“Advice for Couples: Give Less Advice”: WSJ

“Advice for Couples: Give Less Advice”: WSJ July 5, 2013

Here’s a feature article on one of my many obsessions. And yes, I hate “studies have found” too, but much of this rings true. I wish they’d elaborated more on the problems with simply recasting advice as, “When something similar happened to me, I…” storytelling. I’ve found that people giving advice on how to give advice typically think that will “work,” but in practice it often causes offense (how dare you suggest that my occasional extra Snickers bar is like your drinking problem?!–not a real example!). Or it can come across as turning somebody else’s problem into an excuse to whine about your own life or talk about the superiority of your own solutions and current behavior:

…Advice giving, especially unsolicited, is tricky. Being on the receiving end can be annoying and make us defensive. But giving advice can be frustrating, as well, particularly when the intended beneficiary of our wisdom makes it clear it isn’t welcome—or takes the same recommendations we’ve been giving for months from someone else. The whole advice issue is typically hardest to navigate with the person we know the best: our spouse or partner.

In a series of six studies that followed 100 couples for the first seven years of marriage, researchers at the University of Iowa found that both husbands and wives feel lower marital satisfaction when they are given too much advice from a spouse, as opposed to too little. And—surprise!—unsolicited advice is the most damaging kind. The most recent study was published in 2009 in the Journal of Family Psychology.

In one study, the researchers videotaped spouses discussing a problem that one of them had—say a struggle to lose weight or quit smoking—while the other partner offered advice. They then examined the positive and negative behaviors that each person engaged in while asking for support, receiving it or providing it.

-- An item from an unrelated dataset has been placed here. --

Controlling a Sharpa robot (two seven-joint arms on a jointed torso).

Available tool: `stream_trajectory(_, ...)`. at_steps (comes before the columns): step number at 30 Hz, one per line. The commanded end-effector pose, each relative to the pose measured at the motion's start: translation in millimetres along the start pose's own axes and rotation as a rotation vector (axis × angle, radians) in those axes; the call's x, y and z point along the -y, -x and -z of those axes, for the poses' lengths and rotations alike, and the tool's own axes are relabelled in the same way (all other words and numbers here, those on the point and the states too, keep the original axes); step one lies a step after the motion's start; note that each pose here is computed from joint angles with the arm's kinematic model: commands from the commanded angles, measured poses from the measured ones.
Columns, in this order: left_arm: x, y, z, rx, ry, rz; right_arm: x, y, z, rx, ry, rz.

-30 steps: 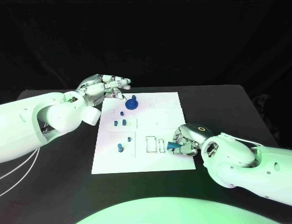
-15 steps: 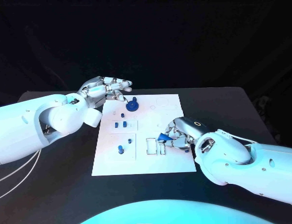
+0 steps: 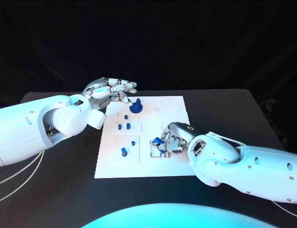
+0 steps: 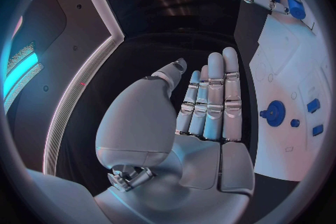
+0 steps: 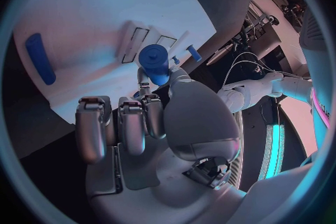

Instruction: Assemble the parts on the task board

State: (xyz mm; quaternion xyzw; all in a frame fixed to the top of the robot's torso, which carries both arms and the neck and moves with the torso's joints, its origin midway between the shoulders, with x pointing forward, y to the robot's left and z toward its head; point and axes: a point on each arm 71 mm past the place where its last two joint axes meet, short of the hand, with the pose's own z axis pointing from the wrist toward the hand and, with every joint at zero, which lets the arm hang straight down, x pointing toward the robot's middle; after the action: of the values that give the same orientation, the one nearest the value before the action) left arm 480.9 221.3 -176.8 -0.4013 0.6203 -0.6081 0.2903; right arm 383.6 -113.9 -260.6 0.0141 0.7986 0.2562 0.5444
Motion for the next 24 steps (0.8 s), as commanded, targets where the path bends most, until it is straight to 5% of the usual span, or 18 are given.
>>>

One result of the study was unexpected: How the person asking for or receiving the support behaves is more important to the health of the relationship than how the person giving the advice behaves. “It’s a vulnerable position to need support,” says Erika Lawrence, one of the lead researchers on the studies and associate professor at the University of Iowa.

Another finding: When too little advice was offered in a marriage, it was the men who suffered more. Researchers believe this is because husbands often look to their wives as their primary source of encouragement, while wives lean on friends and other loved ones, in addition to their husbands.

Men and women tend to experience different emotions when they receive advice from a partner, says Anna Ranieri, a psychologist in Palo Alto, Calif., and co-author of “How Can I Help? What you Can (and Can’t) Do to Counsel a Friend, Colleague or Family Member with a Problem.” When wives offer guidance, husbands often feel reprimanded or nagged. Yet when the advice comes from the husbands—who are more likely to give tangible, fix-it type suggestions to a problem—it is common for wives to feel that they are being condescended to or seen as incapable.